AIM OF THE EXERCISE.
Starting at the line that contains "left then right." and stopping at the line that contains "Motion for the", transcribe every line of the material below exactly; pictures stay out.

PROVIDED DATA.
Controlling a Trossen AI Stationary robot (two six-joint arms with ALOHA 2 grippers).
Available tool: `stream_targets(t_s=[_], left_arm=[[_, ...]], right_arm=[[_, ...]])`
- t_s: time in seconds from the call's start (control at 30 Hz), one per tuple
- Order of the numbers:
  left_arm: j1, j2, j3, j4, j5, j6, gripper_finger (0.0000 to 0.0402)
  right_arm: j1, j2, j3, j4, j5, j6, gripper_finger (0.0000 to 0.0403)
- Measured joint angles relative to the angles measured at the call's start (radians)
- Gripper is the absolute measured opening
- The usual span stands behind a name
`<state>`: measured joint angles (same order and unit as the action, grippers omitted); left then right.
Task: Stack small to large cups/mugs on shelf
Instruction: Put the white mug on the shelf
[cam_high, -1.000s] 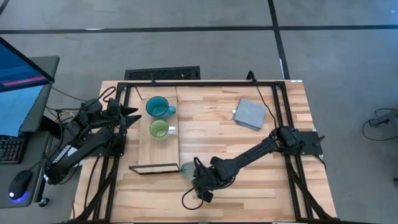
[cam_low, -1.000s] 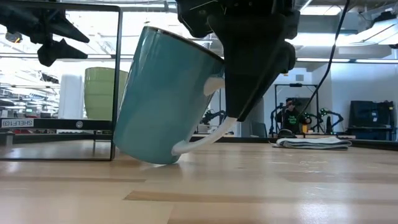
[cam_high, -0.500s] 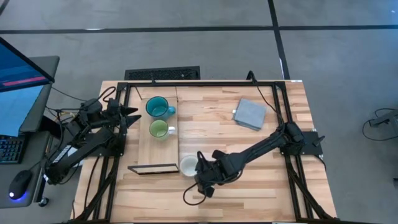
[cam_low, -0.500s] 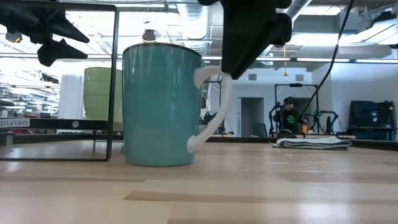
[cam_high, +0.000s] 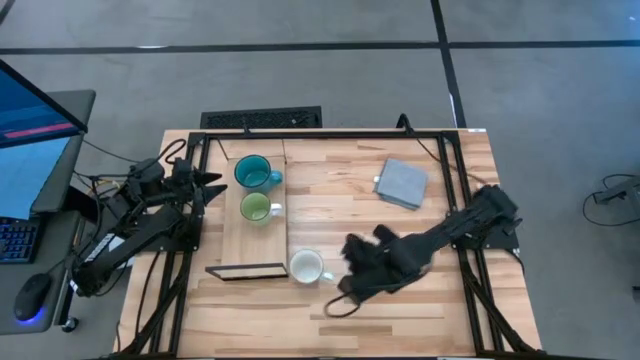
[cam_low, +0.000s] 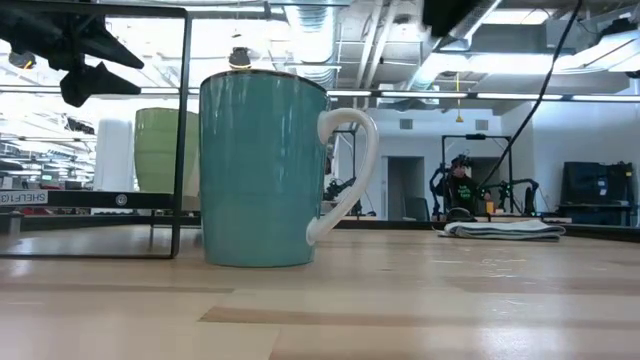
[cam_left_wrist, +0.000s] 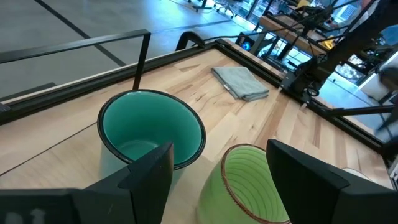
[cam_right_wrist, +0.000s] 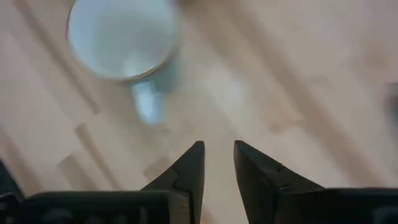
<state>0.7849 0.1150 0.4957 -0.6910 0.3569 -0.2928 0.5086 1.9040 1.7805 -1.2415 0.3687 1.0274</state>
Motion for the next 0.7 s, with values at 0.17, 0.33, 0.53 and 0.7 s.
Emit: stream_targets(t_s=[0.17, 0.33, 0.53, 0.7], left_arm=[[0.0, 0.0, 0.0, 0.0, 0.0, 0.0, 0.0248], [0.0, 0.0, 0.0, 0.0, 0.0, -0.008, 0.0248], [0.0, 0.0, 0.0, 0.0, 0.0, -0.008, 0.0248], [0.0, 0.0, 0.0, 0.011, -0.002, -0.017, 0.0248]], right_arm=[[0.05, -0.126, 0.0, -0.103, 0.229, 0.088, 0.0108], [0.117, -0.193, 0.0, -0.102, 0.483, 0.09, 0.0108], [0.167, -0.259, -0.065, -0.183, 0.569, 0.085, 0.0105], [0.172, -0.383, -0.203, -0.24, 0.576, 0.127, 0.0084]])
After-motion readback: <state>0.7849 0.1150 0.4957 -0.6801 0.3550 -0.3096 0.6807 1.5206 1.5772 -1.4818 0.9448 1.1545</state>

WORKED SOLUTION.
`<state>`: measured joint angles (same order and unit as the action, grippers omitted); left then right.
Task: Stack small to large cups/mugs on shelf
Instruction: Put the white mug on the shelf
[cam_high, -1.000s] 
[cam_low, -1.000s] 
[cam_high, -0.500s] 
[cam_low, -0.500s] 
[cam_high, +0.000s] 
[cam_low, +0.000s] 
[cam_left_wrist, +0.000s] 
[cam_right_wrist, +0.000s] 
<state>0.7849 0.1150 0.4957 -0.6910 0.3569 -0.2928 0.5086 1.9040 1.7805 -1.2415 0.3687 1.0274</state>
Motion for the next 0.7 s, with values at 0.17, 0.33, 0.53 and 0.7 s.

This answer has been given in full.